> ASSIGNMENT
Word for word, restate the records that come after this.

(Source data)
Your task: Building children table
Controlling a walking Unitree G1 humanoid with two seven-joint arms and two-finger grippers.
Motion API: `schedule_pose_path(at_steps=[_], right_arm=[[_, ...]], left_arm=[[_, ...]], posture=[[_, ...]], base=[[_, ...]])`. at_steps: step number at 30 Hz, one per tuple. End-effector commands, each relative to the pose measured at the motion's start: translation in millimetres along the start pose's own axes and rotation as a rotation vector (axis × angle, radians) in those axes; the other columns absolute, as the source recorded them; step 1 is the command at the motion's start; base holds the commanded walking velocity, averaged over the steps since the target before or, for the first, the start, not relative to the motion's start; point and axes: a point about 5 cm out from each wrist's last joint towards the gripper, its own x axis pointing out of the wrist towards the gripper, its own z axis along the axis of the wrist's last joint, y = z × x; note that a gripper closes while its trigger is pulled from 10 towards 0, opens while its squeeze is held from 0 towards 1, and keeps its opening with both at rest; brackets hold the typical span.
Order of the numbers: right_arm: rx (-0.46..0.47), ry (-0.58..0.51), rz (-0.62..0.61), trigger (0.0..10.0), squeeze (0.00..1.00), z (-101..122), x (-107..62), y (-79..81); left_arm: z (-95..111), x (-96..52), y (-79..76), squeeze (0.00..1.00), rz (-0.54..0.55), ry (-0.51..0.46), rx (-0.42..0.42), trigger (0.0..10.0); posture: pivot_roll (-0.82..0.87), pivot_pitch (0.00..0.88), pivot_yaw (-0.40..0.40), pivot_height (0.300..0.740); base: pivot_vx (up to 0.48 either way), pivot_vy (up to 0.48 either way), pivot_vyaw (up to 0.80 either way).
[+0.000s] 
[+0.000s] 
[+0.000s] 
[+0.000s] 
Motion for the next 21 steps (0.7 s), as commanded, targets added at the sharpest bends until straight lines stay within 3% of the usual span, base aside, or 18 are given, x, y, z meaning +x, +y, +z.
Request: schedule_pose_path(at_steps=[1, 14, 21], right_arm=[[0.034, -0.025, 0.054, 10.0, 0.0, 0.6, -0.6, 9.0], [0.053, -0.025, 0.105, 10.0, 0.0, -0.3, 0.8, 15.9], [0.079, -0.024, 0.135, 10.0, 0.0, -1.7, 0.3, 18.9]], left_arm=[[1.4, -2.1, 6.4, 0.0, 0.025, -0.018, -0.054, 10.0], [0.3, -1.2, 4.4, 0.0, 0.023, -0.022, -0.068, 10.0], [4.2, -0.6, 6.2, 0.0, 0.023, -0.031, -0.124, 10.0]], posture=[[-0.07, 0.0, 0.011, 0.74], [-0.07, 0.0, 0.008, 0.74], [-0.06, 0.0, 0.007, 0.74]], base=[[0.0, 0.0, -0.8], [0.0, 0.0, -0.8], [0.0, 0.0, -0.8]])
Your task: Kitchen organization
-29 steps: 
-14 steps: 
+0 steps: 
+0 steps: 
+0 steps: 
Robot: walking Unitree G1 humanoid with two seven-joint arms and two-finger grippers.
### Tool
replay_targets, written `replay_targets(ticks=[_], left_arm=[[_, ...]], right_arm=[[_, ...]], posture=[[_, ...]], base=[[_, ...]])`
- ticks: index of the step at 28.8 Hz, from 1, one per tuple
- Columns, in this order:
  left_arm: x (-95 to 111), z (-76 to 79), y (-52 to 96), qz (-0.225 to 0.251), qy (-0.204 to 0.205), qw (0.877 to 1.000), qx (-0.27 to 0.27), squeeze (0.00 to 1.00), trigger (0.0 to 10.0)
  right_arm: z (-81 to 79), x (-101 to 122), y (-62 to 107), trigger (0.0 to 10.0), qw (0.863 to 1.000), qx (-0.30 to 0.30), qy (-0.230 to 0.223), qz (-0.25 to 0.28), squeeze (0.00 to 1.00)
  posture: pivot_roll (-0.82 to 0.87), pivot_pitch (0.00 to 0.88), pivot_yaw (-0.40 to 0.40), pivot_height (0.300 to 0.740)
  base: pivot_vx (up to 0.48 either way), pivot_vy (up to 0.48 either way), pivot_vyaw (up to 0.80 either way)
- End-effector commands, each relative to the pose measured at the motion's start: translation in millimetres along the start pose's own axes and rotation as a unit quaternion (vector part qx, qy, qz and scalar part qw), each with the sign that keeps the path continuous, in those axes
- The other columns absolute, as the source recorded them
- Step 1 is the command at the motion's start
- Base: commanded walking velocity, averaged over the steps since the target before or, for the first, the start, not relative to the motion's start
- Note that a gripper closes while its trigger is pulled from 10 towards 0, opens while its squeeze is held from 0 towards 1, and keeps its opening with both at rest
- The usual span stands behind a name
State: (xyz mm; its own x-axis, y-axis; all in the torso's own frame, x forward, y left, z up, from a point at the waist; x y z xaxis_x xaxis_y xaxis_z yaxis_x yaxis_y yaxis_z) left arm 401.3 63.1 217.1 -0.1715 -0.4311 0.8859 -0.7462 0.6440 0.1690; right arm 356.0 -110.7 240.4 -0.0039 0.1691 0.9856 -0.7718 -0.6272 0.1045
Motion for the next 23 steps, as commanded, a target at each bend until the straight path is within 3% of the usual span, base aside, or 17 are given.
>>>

> ANSWER SPACE
Your task: Building children table
Controlling a walking Unitree G1 humanoid with two seven-joint arms and two-finger grippers.
Motion API: `schedule_pose_path(at_steps=[_], right_arm=[[_, ...]], left_arm=[[_, ...]], posture=[[_, ...]], base=[[_, ...]])`. at_steps: step number at 30 Hz, one per tuple. End-effector commands, each relative to the pose measured at the motion's start: translation in millimetres along the start pose's own axes and rotation as a rotation vector (axis × angle, radians) in those axes; the other columns absolute, as the source recorded them; step 1 is the command at the motion's start; base holds the commanded walking velocity, averaged over the steps since the target before or, for the first, the start, not relative to the motion's start; point and axes: a point about 5 cm out from each wrist's last joint towards the gripper, its own x axis pointing out of the wrist towards the gripper, its own z axis along the axis of the wrist's last joint, y = z × x; note that a gripper closes while its trigger is pulled from 10 towards 0, opens while its squeeze is held from 0 towards 1, and keeps its opening with both at rest; brackets hold the typical span.
Order of the numbers: right_arm: rx (-0.46..0.47), ry (-0.58..0.51), rz (-0.62..0.61), trigger (0.0..10.0), squeeze (0.00..1.00), z (-101..122), x (-107..62), y (-79..81); left_arm: z (-95..111), x (-96..52), y (-79..76), squeeze (0.00..1.00), rz (-0.54..0.55), ry (-0.51..0.46), rx (-0.42..0.42), trigger (0.0..10.0); posture: pivot_roll (-0.82..0.87), pivot_pitch (0.00..0.88), pivot_yaw (-0.40..0.40), pivot_height (0.300..0.740); base: pivot_vx (up to 0.48 either way), pivot_vy (up to 0.48 either way), pivot_vyaw (up to 0.80 either way).
[+0.000s] 
[+0.000s] 
[+0.000s] 
[+0.000s] 
Motion for the next 21 steps (0.7 s), as commanded, targets added at the sharpest bends until straight lines stay within 3% of the usual span, base aside, or 18 are given, x, y, z meaning +x, +y, +z.
Request: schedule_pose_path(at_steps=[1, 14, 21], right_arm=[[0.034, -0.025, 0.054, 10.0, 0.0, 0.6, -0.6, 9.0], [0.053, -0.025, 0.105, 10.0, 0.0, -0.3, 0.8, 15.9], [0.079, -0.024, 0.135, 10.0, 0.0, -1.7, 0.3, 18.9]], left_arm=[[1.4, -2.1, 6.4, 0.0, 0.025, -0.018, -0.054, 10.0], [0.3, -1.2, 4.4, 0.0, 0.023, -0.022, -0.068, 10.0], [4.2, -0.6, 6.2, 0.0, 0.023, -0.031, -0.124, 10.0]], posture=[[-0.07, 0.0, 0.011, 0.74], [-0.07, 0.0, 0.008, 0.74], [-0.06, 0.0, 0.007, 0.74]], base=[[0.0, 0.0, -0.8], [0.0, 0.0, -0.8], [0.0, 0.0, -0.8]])
Your task: Kitchen organization
-29 steps: 
-14 steps: 
+0 steps: 
+0 steps: 
+0 steps: 
Robot: walking Unitree G1 humanoid with two seven-joint arms and two-finger grippers.
### Tool
replay_targets, written `replay_targets(ticks=[_], left_arm=[[_, ...]], right_arm=[[_, ...]], posture=[[_, ...]], base=[[_, ...]])`
- ticks: index of the step at 28.8 Hz, from 1, one per tuple
- Columns, in this order:
  left_arm: x (-95 to 111), z (-76 to 79), y (-52 to 96), qz (-0.225 to 0.251), qy (-0.204 to 0.205), qw (0.877 to 1.000), qx (-0.27 to 0.27), squeeze (0.00 to 1.00), trigger (0.0 to 10.0)
  right_arm: z (-81 to 79), x (-101 to 122), y (-62 to 107), trigger (0.0 to 10.0), qw (0.863 to 1.000), qx (-0.30 to 0.30), qy (-0.230 to 0.223), qz (-0.25 to 0.28), squeeze (0.00 to 1.00)
  posture: pivot_roll (-0.82 to 0.87), pivot_pitch (0.00 to 0.88), pivot_yaw (-0.40 to 0.40), pivot_height (0.300 to 0.740)
  base: pivot_vx (up to 0.48 either way), pivot_vy (up to 0.48 either way), pivot_vyaw (up to 0.80 either way)
- End-effector commands, each relative to the pose measured at the motion's start: translation in millimetres along the start pose's own axes and rotation as a unit quaternion (vector part qx, qy, qz and scalar part qw), each with the sign that keeps the path continuous, in those axes
- The other columns absolute, as the source recorded them
- Step 1 is the command at the motion's start
- Base: commanded walking velocity, averaged over the steps since the target before or, for the first, the start, not relative to the motion's start
- Note that a gripper closes while its trigger is pulled from 10 towards 0, opens while its squeeze is held from 0 towards 1, and keeps its opening with both at rest
- The usual span stands behind a name
State: (xyz mm; its own x-axis, y-axis; all in the torso's own frame, x forward, y left, z up, from a point at the waist; x y z xaxis_x xaxis_y xaxis_z yaxis_x yaxis_y yaxis_z) left arm 401.3 63.1 217.1 -0.1715 -0.4311 0.8859 -0.7462 0.6440 0.1690; right arm 356.0 -110.7 240.4 -0.0039 0.1691 0.9856 -0.7718 -0.6272 0.1045
Motion for the next 23 steps, as commanded, a target at each bend until the straight path is within 3% of the usual span, base aside, or 17 are given.
>>>

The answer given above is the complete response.